**Exercise instructions:** In the records below, begin at the line that has "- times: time" and stop after the line that has "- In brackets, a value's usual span"; quote those lines verbatim and nothing more.

(Source records)
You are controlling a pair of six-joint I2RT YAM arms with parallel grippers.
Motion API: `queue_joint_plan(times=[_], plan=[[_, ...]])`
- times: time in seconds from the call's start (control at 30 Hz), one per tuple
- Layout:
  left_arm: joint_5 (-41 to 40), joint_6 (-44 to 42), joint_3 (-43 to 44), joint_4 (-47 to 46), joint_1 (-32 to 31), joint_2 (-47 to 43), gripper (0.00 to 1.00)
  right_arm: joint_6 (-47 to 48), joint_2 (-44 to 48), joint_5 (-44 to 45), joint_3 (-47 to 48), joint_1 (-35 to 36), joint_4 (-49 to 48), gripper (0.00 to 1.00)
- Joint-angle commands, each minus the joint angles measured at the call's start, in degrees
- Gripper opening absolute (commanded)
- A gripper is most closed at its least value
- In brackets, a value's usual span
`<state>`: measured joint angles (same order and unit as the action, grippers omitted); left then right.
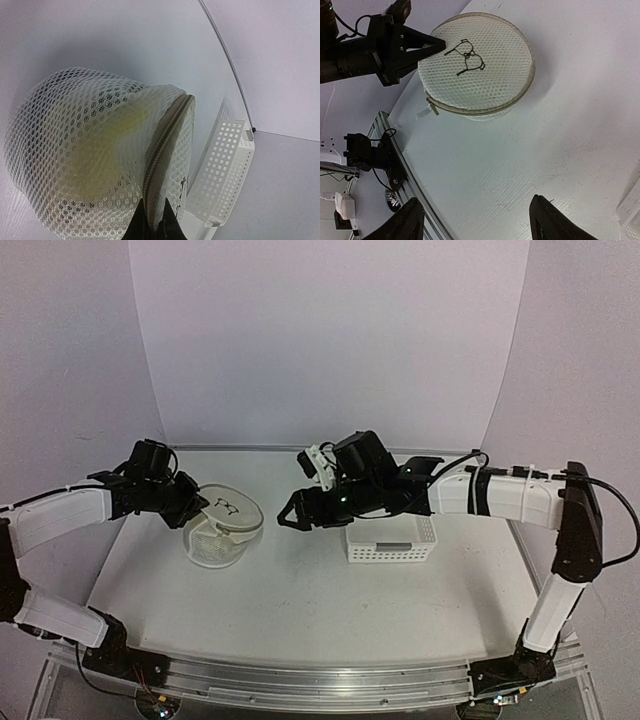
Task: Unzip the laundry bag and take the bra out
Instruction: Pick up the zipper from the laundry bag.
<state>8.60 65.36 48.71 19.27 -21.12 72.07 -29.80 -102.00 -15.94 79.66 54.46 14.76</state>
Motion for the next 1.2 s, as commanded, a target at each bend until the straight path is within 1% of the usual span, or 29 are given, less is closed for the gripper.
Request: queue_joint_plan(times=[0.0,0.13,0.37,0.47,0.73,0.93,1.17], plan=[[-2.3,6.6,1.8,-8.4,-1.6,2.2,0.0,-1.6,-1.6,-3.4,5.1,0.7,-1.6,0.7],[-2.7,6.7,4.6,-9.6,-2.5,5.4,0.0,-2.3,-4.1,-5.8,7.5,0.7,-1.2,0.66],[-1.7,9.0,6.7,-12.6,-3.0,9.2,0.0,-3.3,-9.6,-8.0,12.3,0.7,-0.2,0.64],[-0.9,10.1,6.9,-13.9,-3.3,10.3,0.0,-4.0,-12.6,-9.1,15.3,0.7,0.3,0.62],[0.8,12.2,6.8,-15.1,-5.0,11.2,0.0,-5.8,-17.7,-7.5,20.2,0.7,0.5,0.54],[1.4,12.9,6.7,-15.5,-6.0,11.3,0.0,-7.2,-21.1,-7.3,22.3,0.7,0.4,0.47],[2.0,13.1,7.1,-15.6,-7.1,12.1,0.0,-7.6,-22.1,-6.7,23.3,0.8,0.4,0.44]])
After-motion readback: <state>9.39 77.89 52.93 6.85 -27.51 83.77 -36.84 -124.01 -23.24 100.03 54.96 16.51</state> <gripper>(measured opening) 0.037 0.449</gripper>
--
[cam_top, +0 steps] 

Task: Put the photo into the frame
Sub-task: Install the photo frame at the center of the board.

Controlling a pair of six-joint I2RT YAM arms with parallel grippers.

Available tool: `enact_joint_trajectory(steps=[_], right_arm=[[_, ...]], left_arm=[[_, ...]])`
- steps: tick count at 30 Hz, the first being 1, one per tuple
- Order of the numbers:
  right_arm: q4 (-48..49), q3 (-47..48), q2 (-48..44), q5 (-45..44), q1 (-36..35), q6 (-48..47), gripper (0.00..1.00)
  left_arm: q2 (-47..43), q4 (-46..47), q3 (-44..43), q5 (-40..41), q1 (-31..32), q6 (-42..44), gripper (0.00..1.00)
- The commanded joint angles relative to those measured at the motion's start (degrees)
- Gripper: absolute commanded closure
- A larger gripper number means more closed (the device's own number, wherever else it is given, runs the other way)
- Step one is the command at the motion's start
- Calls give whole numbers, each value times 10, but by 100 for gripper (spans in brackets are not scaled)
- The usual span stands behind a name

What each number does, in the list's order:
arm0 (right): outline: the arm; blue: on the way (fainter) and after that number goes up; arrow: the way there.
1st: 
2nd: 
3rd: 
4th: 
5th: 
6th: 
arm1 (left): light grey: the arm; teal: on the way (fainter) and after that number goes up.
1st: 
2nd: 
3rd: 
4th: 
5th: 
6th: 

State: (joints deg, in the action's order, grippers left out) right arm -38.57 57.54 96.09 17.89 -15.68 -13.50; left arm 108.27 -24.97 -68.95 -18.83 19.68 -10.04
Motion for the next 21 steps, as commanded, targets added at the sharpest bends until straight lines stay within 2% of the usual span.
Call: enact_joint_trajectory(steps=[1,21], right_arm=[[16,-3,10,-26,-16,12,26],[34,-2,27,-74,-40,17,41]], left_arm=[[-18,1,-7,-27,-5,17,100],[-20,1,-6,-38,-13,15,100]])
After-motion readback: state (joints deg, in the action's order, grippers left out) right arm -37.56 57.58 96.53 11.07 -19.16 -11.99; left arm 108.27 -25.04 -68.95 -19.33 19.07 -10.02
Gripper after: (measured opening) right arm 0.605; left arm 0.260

**Exercise output:**
- times: time in seconds from the call's start (control at 30 Hz), one per tuple
- Layout:
  left_arm: joint_5 (-41 to 40), joint_6 (-44 to 42), joint_3 (-43 to 44), joint_4 (-47 to 46), joint_1 (-32 to 31), joint_2 (-47 to 43), gripper (0.00 to 1.00)
  right_arm: joint_6 (-47 to 48), joint_2 (-44 to 48), joint_5 (-44 to 45), joint_3 (-47 to 48), joint_1 (-35 to 36), joint_4 (-49 to 48), gripper (0.00 to 1.00)
- Joint-angle commands, each minus the joint angles measured at the call's start, in degrees
- Gripper opening absolute (commanded)
- A gripper is most closed at its least value
- In brackets, a value's usual span

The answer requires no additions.